BELLINGHAM - The best ways parents can support their child's education and their school is to pass the tax levies and volunteer as much as possible, Gov. Chris Gregoire said Thursday, Nov. 3, while at Shuksan Middle School.
School districts around Washington are bracing for another round of budget cuts, after Gregoire unveiled a list of items to possibly remove from the state budget. Included in the $2 billion proposal is increasing class sizes, reducing or eliminating funding for intervention programs and reducing levy equalization funding for property-poor districts that can't raise much revenue through taxes.
"The only place we could go was non-basic education," she said, specifically adding about levy equalization funding: "We tried to delay it. We could have taken it mid-year and they would have no way to make it up ... Possibly now it's in line with levies."

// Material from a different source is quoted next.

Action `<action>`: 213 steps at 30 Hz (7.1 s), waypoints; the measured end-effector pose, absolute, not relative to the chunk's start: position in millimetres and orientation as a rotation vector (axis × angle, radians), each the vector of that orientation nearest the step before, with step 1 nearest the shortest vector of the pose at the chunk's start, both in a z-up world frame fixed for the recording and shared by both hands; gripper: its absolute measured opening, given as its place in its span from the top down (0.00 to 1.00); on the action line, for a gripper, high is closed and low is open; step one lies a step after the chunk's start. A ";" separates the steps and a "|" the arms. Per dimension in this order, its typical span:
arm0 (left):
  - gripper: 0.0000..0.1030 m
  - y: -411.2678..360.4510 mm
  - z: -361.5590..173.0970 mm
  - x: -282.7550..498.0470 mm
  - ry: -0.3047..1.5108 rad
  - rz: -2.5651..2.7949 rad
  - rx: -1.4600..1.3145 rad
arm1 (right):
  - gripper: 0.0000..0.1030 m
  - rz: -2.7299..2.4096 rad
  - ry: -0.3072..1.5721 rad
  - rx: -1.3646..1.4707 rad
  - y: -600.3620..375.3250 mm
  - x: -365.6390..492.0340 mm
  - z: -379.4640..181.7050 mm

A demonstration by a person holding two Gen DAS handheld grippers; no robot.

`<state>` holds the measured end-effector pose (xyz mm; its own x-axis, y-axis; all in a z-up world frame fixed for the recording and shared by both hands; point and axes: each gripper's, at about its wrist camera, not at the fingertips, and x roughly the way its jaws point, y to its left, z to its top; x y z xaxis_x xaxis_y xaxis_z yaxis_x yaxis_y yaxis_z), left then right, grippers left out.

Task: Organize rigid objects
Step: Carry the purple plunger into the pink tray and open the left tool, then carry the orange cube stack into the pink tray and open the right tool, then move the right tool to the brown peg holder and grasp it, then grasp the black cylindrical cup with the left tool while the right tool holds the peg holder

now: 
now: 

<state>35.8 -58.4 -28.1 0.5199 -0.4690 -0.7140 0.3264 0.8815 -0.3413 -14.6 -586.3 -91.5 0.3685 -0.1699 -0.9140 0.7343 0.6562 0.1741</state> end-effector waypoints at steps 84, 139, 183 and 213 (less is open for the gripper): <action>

In February, all seven Whatcom County school districts, along with others across the state, will be running replacement levies for maintenance and operations expenses. Ferndale, Lynden, Meridian, Mount Baker and Nooksack Valley school districts all received levy equalization funding in 2011; if the state Legislature agrees with Gregoire's proposal, those districts would receive less money in the future.
"We need to pull together as a community and as a state to get through this," she said.
Gregoire was in Bellingham to discuss the state budget with a classroom of sixth-grade students at Shuksan.
"We're not getting enough money into our state, so Mr. (Marty) Brown (director of the Office of Financial Management) and I have to cut things because we have to live within our means," she told students after explaining how sales tax and the state revenue system works.
"Of all the things we had to do, one of the things that hurt the most that we had to cut is education."
Visibly excited students asked her a few questions about her favorite subject - English - and her hobbies - being outside and with family. But much of the discussion focused on college and Gregoire's experiences at the University of Washington and Gonzaga University.
Thursdays each week at Shuksan are College Day, during which students discuss different aspects of higher education and teachers try to get them excited about continuing after high school.
Gregoire echoed that sentiment, explaining to students that college graduates make more money in their lifetime than people who don't continue their education. When she asked who was planning to attend college, almost every hand went up.
But after talking with students, she said the state's universities and colleges are facing tough times with continued budget cuts and that the schools have reached the top of what they can ask people to pay in tuition.
"They can either cut quality, which I vehemently oppose, or cut access, which is hard" with more people looking for work, she said.
Since all education funding is tied at least partially to state sales tax, Gregoire reiterated the need for increased revenue to end deep cuts.
"Congress' inaction made it so consumers are not buying," she said, adding that it's mostly the small businesses that are "hurting." But she also said there are positive signs in the state economy, with Boeing, Microsoft and other companies in the life sciences, health, and information technology industries.
"If Congress had acted in August ... we'd be on the road to recovery," she said minutes before being mobbed by students wanting to meet her. "In the meantime, it has got to be neighbors looking out for neighbors, co-workers looking out for co-workers."